In the past, only specific groups of people, engaged in specific types
of activities, had their interests assessed in terms of their capacity
as information producers.  The public at large has been treated as mere
consumers of information in many areas, with public policy reflecting
this tendency.

Now, however, we all have the capacity to participate in the development
of human knowledge, on a reasonably equal footing with all other
citizens, because of the forms of access to the public sphere that are
now available, and to the forms of information that may be found there,
by means of public communications networks such as the Internet.  This
puts us all in an entirely new position with respect to our abilities to
access, manipulate and produce information.

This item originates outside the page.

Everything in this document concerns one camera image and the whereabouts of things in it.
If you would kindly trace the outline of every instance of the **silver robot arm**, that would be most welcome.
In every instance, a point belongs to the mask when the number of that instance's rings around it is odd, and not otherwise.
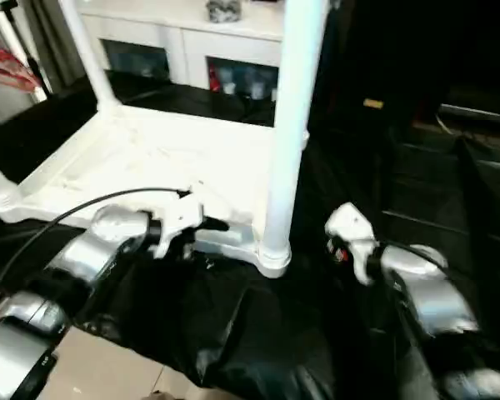
[[[192,194],[158,220],[119,206],[99,210],[85,233],[0,304],[0,400],[37,398],[57,362],[54,348],[120,255],[144,249],[163,258],[173,238],[203,221]]]
[[[448,279],[447,260],[437,250],[423,245],[380,243],[371,223],[351,203],[343,204],[332,214],[326,232],[330,237],[329,252],[341,262],[344,252],[348,251],[353,257],[356,279],[362,285],[374,284],[375,278],[368,268],[369,258],[379,258],[379,276],[392,289],[404,328],[419,347],[430,343],[428,351],[444,348],[443,356],[450,360],[458,355],[459,343],[463,345],[468,335],[480,333],[468,302]],[[438,345],[449,338],[455,347]],[[481,360],[471,361],[464,369],[449,368],[437,377],[437,388],[444,391],[445,397],[500,399],[500,371],[483,365]]]

We may now manipulate information in a profoundly flexible way.  We may
quickly access any work that is available electronically on public
communications networks.  We may, with great facility, decompose any
digitized work into component parts.  We may manipulate, analyze,
synthesize, select and combine the conclusions, observations, discrete
facts, ideas, images, musical passages, binary bits and other elements
of any information in digital form.  We may efficiently produce useful,
meaningful and creative expressive works on the basis of this flexible
access to information.

But perhaps the most far-reaching way in which information technology
affects our condition as citizens, is in the fact that we may all now
distribute our information products to the public at large in a powerful
and convenient manner that obviates the need to rely on publishers and
other intermediaries who have traditionally provided public access to
information producers.

We must no longer allow our rights in the area of the access to and use
of information and information technology, to be regarded merely as
rights of consumption.  All citizens must assure that policy makers no
longer treat their interests in information merely with respect to their
capacity as consumers.  We must advocate for and guard our broader
interests as information producers in equal standing in the public
sphere, possessing essential powers and rights in the access, use and
communication of information.

The Committee for Independent Technology seeks to assure that the rights
and capabilities of all citizens are not undermined through public
policies that restrict the ordinary exercise of their rights to access
and produce information by flexible means.